Omitting all images, transcribe the listing word for word.
○ ○ ○ ○ ○ ○ ○
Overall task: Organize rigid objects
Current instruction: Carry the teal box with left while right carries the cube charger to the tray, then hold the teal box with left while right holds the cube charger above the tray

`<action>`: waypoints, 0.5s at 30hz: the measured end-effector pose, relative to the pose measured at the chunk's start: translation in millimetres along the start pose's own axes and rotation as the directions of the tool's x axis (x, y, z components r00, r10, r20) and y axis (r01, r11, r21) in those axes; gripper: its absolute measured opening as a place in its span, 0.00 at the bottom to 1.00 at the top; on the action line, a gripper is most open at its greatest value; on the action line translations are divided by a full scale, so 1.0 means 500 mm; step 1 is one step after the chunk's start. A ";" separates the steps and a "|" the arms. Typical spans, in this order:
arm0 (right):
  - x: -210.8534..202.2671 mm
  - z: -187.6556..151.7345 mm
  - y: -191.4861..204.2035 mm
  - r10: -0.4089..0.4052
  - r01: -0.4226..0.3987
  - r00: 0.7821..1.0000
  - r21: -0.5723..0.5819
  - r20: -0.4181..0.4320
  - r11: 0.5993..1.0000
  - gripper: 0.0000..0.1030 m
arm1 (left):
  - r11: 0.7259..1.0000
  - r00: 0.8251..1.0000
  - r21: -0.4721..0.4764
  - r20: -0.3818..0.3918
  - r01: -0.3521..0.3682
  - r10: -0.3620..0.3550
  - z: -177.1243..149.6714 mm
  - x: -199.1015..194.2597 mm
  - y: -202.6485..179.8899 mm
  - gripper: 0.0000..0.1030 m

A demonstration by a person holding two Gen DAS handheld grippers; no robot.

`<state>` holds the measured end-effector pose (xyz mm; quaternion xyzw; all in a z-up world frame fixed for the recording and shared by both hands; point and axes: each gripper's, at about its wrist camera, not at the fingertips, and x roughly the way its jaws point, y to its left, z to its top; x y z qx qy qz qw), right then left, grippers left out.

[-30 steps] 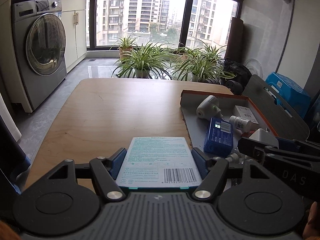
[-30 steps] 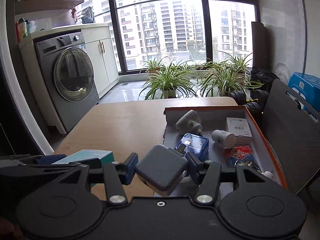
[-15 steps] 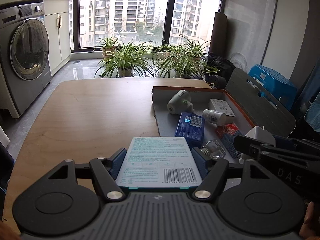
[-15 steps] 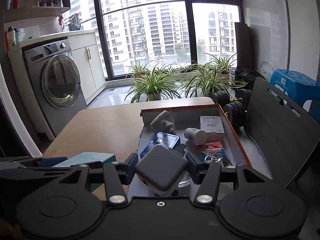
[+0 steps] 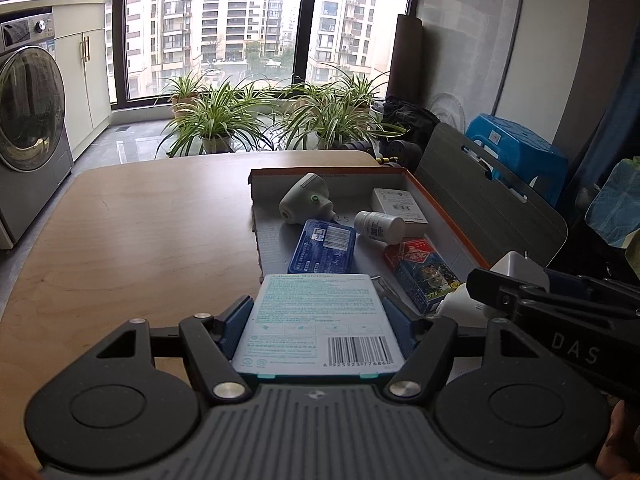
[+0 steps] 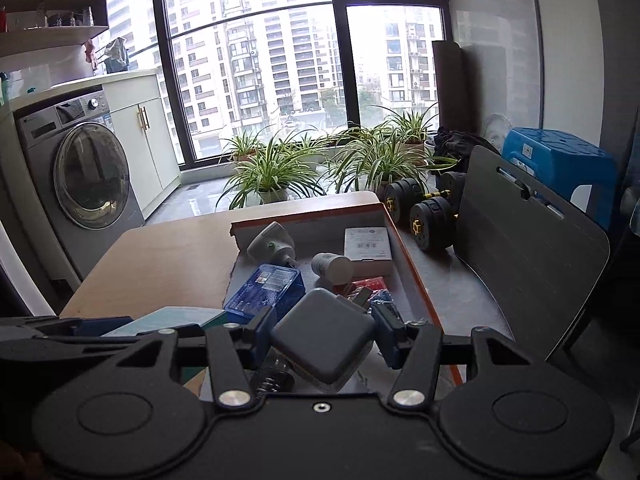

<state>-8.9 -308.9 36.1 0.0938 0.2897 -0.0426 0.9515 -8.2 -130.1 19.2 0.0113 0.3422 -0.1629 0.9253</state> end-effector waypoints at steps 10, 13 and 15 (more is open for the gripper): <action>0.004 -0.002 -0.023 -0.014 0.014 1.000 0.013 -0.002 1.000 0.62 | 1.000 1.000 -0.003 0.002 0.006 -0.006 0.007 0.006 -0.017 0.70; 0.008 -0.003 -0.024 -0.010 0.011 1.000 0.010 -0.004 1.000 0.62 | 1.000 1.000 -0.006 0.001 0.005 -0.005 0.010 0.010 -0.017 0.70; 0.009 -0.003 -0.024 -0.012 0.012 1.000 0.009 -0.004 1.000 0.62 | 1.000 1.000 -0.009 0.001 0.003 -0.003 0.014 0.012 -0.016 0.70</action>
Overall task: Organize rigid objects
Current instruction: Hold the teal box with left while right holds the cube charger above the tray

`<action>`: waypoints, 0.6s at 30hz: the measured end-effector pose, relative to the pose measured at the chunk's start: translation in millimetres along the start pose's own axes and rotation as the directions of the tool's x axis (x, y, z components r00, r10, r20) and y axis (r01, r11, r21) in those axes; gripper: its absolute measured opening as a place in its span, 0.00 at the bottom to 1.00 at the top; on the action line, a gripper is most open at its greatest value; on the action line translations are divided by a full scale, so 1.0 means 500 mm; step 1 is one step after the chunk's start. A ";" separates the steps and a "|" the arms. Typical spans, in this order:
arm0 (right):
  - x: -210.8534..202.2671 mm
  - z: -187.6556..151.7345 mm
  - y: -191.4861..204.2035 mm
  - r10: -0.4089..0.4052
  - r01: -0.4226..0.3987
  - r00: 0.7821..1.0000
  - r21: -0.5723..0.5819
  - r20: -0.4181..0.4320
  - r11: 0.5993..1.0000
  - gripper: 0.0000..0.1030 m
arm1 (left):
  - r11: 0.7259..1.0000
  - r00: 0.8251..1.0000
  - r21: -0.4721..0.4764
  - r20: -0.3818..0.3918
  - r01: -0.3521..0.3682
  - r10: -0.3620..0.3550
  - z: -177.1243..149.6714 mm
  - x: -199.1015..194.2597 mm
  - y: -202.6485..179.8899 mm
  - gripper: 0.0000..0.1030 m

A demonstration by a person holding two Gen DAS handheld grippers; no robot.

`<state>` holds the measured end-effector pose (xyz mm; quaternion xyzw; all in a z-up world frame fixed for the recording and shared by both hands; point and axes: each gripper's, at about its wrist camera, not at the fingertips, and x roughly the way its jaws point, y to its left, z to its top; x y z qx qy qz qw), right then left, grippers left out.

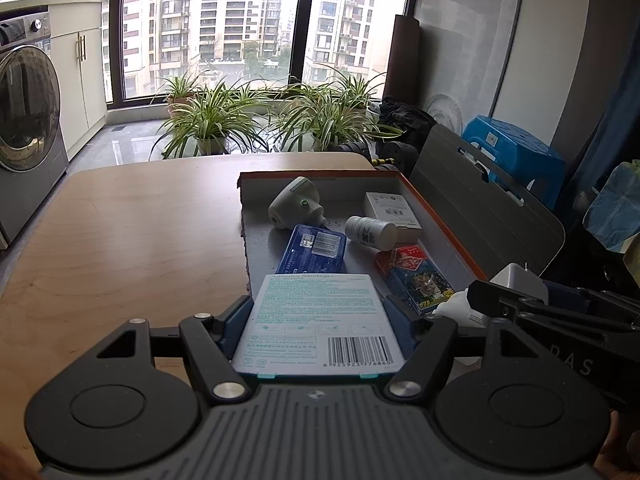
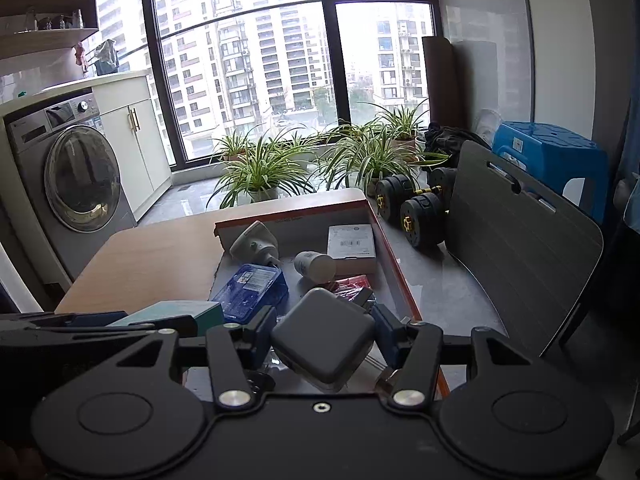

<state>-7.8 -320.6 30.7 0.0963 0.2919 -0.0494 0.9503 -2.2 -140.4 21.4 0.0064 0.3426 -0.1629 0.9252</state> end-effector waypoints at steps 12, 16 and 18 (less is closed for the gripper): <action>0.003 0.000 0.002 0.001 -0.001 1.000 -0.001 0.000 1.000 0.62 | 1.000 1.000 -0.014 0.001 -0.002 0.002 0.016 0.012 0.005 0.70; 0.005 0.000 0.003 0.001 -0.001 1.000 -0.004 0.000 1.000 0.62 | 1.000 1.000 -0.019 0.002 -0.008 0.008 0.019 0.015 0.006 0.70; 0.006 0.000 0.003 0.002 -0.002 1.000 -0.004 0.000 1.000 0.62 | 1.000 1.000 -0.022 0.003 -0.010 0.010 0.021 0.016 0.007 0.70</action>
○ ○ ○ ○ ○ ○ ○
§ **TASK RESPONSE**:
Overall task: Organize rigid objects
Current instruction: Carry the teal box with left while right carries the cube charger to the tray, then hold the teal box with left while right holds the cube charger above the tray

`<action>`: waypoints, 0.5s at 30hz: the measured end-effector pose, relative to the pose measured at the chunk's start: translation in millimetres along the start pose's own axes and rotation as the directions of the tool's x axis (x, y, z components r00, r10, r20) and y axis (r01, r11, r21) in those axes; gripper: its absolute measured opening as a place in its span, 0.00 at the bottom to 1.00 at the top; on the action line, a gripper is most open at its greatest value; on the action line translations are divided by a full scale, so 1.0 means 500 mm; step 1 is one step after the chunk's start. A ";" separates the steps and a "|" the arms. Typical spans, in this order:
arm0 (right):
  - x: -210.8534..202.2671 mm
  - z: -187.6556..151.7345 mm
  - y: -191.4861..204.2035 mm
  - r10: -0.4089..0.4052
  - r01: -0.4226..0.3987
  - r00: 0.7821..1.0000
  - r21: -0.5723..0.5819
  - r20: -0.4181..0.4320
  - r11: 0.5993..1.0000
  - gripper: 0.0000..0.1030 m
arm1 (left):
  - r11: 0.7259..1.0000
  - r00: 0.8251..1.0000
  - r21: -0.4721..0.4764
  - r20: -0.3818..0.3918
  - r01: -0.3521..0.3682
  - r10: -0.3620..0.3550
  - z: -177.1243..149.6714 mm
  - x: -199.1015..194.2597 mm
  - y: -202.6485..179.8899 mm
  - gripper: 0.0000..0.1030 m

A demonstration by a person holding two Gen DAS handheld grippers; no robot.

`<state>` holds the measured end-effector pose (xyz mm; quaternion xyzw; all in a z-up world frame fixed for the recording and shared by both hands; point and axes: each gripper's, at about its wrist camera, not at the fingertips, and x roughly the way its jaws point, y to its left, z to its top; x y z qx qy qz qw), right then left, grippers left out.

[-30 steps] 
[-30 steps] 
[-15 steps] 
[-15 steps] 
[+0 steps] 
[+0 steps] 

<state>-8.9 -308.9 36.1 0.0938 0.2897 -0.0426 0.9515 -8.2 -130.1 19.2 0.0113 0.3422 -0.1629 0.9253</state> end-effector waypoints at steps 10, 13 and 15 (more is open for the gripper): <action>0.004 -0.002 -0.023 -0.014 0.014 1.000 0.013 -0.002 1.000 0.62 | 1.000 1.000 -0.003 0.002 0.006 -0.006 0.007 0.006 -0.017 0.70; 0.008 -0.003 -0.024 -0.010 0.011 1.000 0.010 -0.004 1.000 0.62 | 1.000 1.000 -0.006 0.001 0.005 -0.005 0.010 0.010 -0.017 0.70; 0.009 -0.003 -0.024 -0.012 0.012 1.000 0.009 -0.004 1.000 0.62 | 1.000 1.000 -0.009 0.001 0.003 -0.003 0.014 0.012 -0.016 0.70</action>
Overall task: Organize rigid objects
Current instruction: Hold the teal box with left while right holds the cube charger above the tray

`<action>`: waypoints, 0.6s at 30hz: the measured end-effector pose, relative to the pose measured at the chunk's start: translation in millimetres along the start pose's own axes and rotation as the directions of the tool's x axis (x, y, z components r00, r10, r20) and y axis (r01, r11, r21) in those axes; gripper: its absolute measured opening as a place in its span, 0.00 at the bottom to 1.00 at the top; on the action line, a gripper is most open at its greatest value; on the action line translations are divided by a full scale, so 1.0 means 500 mm; step 1 is one step after the chunk's start. A ";" separates the steps and a "|" the arms. Typical spans, in this order:
arm0 (right):
  - x: -210.8534..202.2671 mm
  - z: -187.6556..151.7345 mm
  - y: -191.4861..204.2035 mm
  - r10: -0.4089..0.4052
  - r01: -0.4226..0.3987
  - r00: 0.7821..1.0000
  - r21: -0.5723..0.5819
  - r20: -0.4181..0.4320
  - r11: 0.5993..1.0000
  - gripper: 0.0000..0.1030 m
arm1 (left):
  - r11: 0.7259..1.0000
  - r00: 0.8251..1.0000
  - r21: -0.4721..0.4764
  - r20: -0.3818..0.3918
  - r01: -0.3521..0.3682
  - r10: -0.3620..0.3550
  - z: -177.1243..149.6714 mm
  - x: -199.1015..194.2597 mm
  - y: -202.6485..179.8899 mm
  - gripper: 0.0000..0.1030 m

A demonstration by a person holding two Gen DAS handheld grippers; no robot.

`<state>` holds the measured end-effector pose (xyz mm; quaternion xyzw; all in a z-up world frame fixed for the recording and shared by both hands; point and axes: each gripper's, at about its wrist camera, not at the fingertips, and x roughly the way its jaws point, y to its left, z to its top; x y z qx qy qz qw), right then left, grippers left out.


<state>-7.8 -320.6 30.7 0.0963 0.2919 -0.0494 0.9503 -2.2 -140.4 21.4 0.0064 0.3426 -0.1629 0.9252</state> end-effector waypoints at steps 12, 16 and 18 (less is closed for the gripper): <action>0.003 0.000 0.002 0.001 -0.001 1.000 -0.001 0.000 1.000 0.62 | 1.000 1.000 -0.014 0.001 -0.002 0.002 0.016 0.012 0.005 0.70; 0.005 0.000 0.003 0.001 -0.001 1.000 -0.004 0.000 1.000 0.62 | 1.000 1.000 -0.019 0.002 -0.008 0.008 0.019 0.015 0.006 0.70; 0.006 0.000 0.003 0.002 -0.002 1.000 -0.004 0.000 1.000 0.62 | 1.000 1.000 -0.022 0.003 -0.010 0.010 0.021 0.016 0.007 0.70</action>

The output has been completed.